Work required: Set down precisely the lines from the line with "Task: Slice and" through the end of the material, inclusive, and no pictures.

BEGIN

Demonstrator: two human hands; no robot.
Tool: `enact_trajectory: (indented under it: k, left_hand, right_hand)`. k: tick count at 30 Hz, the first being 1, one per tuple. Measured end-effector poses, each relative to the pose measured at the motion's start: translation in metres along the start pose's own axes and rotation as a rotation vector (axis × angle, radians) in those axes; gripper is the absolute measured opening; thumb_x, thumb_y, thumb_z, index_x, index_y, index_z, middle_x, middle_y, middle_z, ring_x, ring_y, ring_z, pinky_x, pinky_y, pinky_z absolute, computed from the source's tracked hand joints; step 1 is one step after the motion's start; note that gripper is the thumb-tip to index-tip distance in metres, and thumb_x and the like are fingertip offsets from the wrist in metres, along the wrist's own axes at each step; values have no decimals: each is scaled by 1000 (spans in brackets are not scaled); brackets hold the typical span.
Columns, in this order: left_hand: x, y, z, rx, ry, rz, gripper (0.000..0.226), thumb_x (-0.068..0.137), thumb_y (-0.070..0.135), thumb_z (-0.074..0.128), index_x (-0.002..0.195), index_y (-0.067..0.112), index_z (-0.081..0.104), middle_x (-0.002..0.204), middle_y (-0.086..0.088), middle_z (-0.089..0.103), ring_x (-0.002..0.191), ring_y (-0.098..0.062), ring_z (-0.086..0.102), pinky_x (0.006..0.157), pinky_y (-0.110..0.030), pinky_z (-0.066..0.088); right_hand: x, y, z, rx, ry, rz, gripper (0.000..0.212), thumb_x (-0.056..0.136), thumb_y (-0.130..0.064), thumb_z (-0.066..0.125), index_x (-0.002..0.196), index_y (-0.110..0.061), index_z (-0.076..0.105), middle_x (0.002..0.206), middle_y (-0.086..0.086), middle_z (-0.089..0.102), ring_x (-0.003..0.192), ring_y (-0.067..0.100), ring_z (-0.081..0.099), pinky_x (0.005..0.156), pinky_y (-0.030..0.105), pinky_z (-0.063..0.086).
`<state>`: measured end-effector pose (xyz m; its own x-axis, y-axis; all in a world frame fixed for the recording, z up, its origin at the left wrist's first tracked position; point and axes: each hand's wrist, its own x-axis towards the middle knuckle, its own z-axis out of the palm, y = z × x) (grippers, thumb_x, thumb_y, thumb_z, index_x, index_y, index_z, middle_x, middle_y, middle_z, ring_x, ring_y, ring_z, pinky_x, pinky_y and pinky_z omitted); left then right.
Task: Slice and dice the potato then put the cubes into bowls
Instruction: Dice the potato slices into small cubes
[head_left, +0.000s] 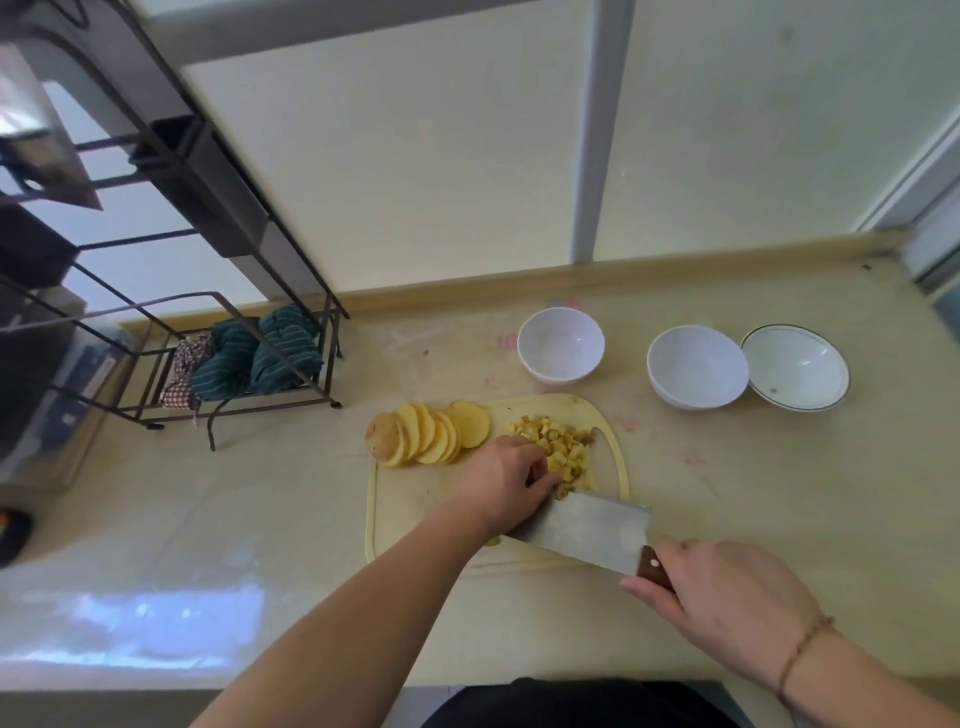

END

Completed exercise:
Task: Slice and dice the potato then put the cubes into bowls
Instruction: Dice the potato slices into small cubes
[head_left, +0.000s] 

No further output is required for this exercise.